For the past 14 years, Andrew Brant and many others on Tyendinaga Mohawk Territory have had to haul all their water to their homes one jug at a time.
His arms, and those of most fellow residents, will get a well-deserved break as the southeastern Ontario First Nation west of Kingston lifted five long-term water advisories on March 28 as they expanded connections to a new water treatment plant.
The advisories had been in place since 2008.
"It was nice being able to have a shower at whatever length I wanted," said Brant, who also owns a local organic coffee company and bakery. "It was nice to not get out of the shower smelling still… You get out smelling fresh and clean."
Brant says lifting these water advisories has lifted a weight off the shoulders of the community, literally and figuratively.
"Accessibility to water has been the hugest thing for us when it comes to resources, when it comes to development," he said.
"We're able to do more things.

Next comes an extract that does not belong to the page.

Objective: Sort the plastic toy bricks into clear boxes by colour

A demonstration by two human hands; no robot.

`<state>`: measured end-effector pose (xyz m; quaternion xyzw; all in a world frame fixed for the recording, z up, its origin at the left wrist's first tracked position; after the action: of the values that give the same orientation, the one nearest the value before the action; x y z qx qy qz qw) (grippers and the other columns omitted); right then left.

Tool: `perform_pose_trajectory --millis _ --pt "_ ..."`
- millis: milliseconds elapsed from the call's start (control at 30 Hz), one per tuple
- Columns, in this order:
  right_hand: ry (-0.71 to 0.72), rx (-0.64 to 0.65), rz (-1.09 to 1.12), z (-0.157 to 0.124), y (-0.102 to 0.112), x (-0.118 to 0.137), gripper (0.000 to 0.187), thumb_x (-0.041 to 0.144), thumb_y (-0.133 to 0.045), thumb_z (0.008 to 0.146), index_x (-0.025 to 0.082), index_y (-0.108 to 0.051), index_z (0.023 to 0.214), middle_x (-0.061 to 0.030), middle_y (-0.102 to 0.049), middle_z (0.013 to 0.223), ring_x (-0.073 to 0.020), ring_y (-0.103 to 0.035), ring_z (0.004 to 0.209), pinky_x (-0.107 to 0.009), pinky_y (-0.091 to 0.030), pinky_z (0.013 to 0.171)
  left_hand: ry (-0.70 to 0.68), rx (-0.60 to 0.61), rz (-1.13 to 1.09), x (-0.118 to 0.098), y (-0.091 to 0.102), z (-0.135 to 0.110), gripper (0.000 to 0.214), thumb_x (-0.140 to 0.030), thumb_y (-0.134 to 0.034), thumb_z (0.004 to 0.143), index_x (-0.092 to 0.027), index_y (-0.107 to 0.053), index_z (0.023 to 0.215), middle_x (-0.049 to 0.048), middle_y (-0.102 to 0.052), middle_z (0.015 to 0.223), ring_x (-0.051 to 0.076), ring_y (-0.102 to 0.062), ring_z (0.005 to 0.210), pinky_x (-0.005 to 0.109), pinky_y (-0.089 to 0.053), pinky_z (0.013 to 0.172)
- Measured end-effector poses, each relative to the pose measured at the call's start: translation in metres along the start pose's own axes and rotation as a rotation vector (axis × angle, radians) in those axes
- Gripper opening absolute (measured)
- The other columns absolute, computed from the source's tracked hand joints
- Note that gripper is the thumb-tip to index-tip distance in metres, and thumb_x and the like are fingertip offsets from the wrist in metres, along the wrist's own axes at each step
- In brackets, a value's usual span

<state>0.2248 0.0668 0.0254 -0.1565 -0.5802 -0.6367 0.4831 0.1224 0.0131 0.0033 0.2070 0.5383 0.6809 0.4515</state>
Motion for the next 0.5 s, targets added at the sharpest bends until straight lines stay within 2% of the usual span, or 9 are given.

We see different businesses thriving."
After 14 years the boil water advisory has lifted for most of the Tyendinaga Mohawk Territory and Andrew Brant says that it’s lifted a weight off his shoulders.
'Long period of neglect'
Chief R. Don Maracle said of the approximately 1,012 homes in the community, 786 have now been connected with safe drinking water.
"In Indigenous communities, there has been a long period of neglect to these issues … so the government has to spend millions of dollars to get caught up," said Maracle, who added he had to lobby hard to get the government to help build a $27.6 million water treatment plant.
For those who still can't access clean drinking water inside their homes, fill stations were installed on the territory with the opening of the treatment plant. Before those stations, residents had to travel off-reserve to purchase water in bulk.
Maracle said they continue to work to close the water access gap for that 25 per cent of households still without clean water. That advisory also dates back to 2008.
Justice Brown, a young mom living with her toddler on a homestead in Tyendinaga, has to travel for showers and water for the crops and three goats.
She hopes to connect to the water supply by the time the house she's building is completed but said it's difficult waiting for something as essential to human life as clean water, especially since there are municipalities just minutes down the road where access to clean water is a given.
"I know it's coming. I'm just trying to have that patience and hold out hope … but it's definitely a struggle," she said.
New deadline of 2025 to end all advisories
Tyendinaga is one of 20 First Nations in Ontario that still have federal long-term drinking water advisories in place, mostly in the northwest.
The federal government originally set a deadline to end all advisories by March 2021, which was one of Justin Trudeau's key election promises during the 2015 campaign. Now the government has set its sight to 2025.
As of March 2022, a total of 131 long-term drinking water advisories have been lifted and 34 remain throughout Canada, located in Ontario, Saskatchewan, and Alberta.
Most are in Ontario and Tyendinaga's is the furthest east.
"We can lament, you know, how long it took, but I think we have to celebrate the fact that these are milestone accomplishments," said Maracle this week.
He said Tyendinaga is expecting additional federal funding toward water, which the reserve plans to use to expand the water lines to cover the entire community.
"I just hope that the need for safe drinking water will continue to be a high priority of the government of Canada," he said.